Alex Crocker Packs Centuries of Symbols into New Paintings
Installation view, Alex Crocker, “Wyrd,” at Ana Cristea Gallery, New York. Courtesy Ana Cristea Gallery.
Making an impressive solo debut, the Amsterdam-based British painter Alex Crocker has filled Ana Cristea Gallery with enormous masklike faces. The show’s title, “Wyrd,” is not, as one might expect, an intentional misspelling but rather the Anglo Saxon term for “fate” or “personal destiny.” In this context, the anthropomorphic subjects of Crocker’s commanding, mixed-media paintings have a wildly spiritual feel, suggesting pagan rites of cultures past, even as their pastiche of references feels contemporary. Intensely gestural, his style brings to mind the Art Brut of Jean Dubuffet, the fractured visages of Picasso, and the urgency of urban street art.

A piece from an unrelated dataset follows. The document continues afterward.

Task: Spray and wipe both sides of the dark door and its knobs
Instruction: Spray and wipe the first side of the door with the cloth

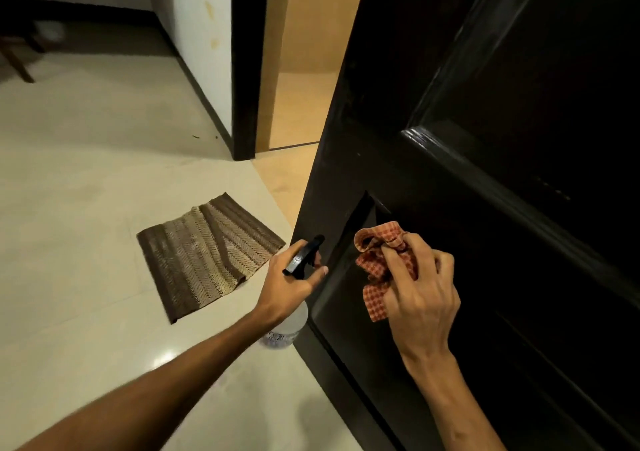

While Crocker’s imagery is key, his materials and process are also crucial to his artistic mission. Using a variety of substances that align with his animistic subjects—rabbit skin, onion dye, beetroot juice, and jute, for instance—he builds up his motifs on both sides of unstretched, sometimes unprimed canvas on the floor of his studio. He then selects a side to function as the front. In works like Skye Saxon and The Seeds (2015), the forms Crocker has painted on the back of the canvas show through to the front, appearing faded, or even erased, evoking the hazy nature of memories. The image depicts a bird-like figure, possibly playing a lyre or another instrument, with an amusingly wily expression. The blue tones suggest the ocean, as do wavy lines and shell-like forms at the bottom of the composition. An angel floats above. Such imagery comes from a wide range of sources, including the Early Renaissance, and it’s hard not to think of nautical Venus depictions here, like Boticelli’s Birth of Venus (1480).
Crocker also references album cover designs from the 1970s and ’90s, though, as well as the belief systems and artifacts of 6th century pagan Britain. This merging of past and present is reflected in works like Double GodHead Style (2015), a powerful painting consisting of two large, adjacent totem-like heads. Rendered with bold, calligraphic lines, each face has a violent, tooth-filled mouth, an abstracted nose, and exaggerated eyes. Blotches and marks show through from the backside of the work, forming a decorative patterning and layers of images that sometimes manage to fit logically. There is a quickness to Crocker’s mark-making that imparts a sense of passion and energy, as though we are seeing these otherworldly faces pour directly out of the artist’s head. They call to mind many generations and cultures worth of inscrutable deities, all packed into one powerful image.
“Wyrd” is on view at Ana Cristea Gallery, New York, Oct. 15–Nov. 14, 2015.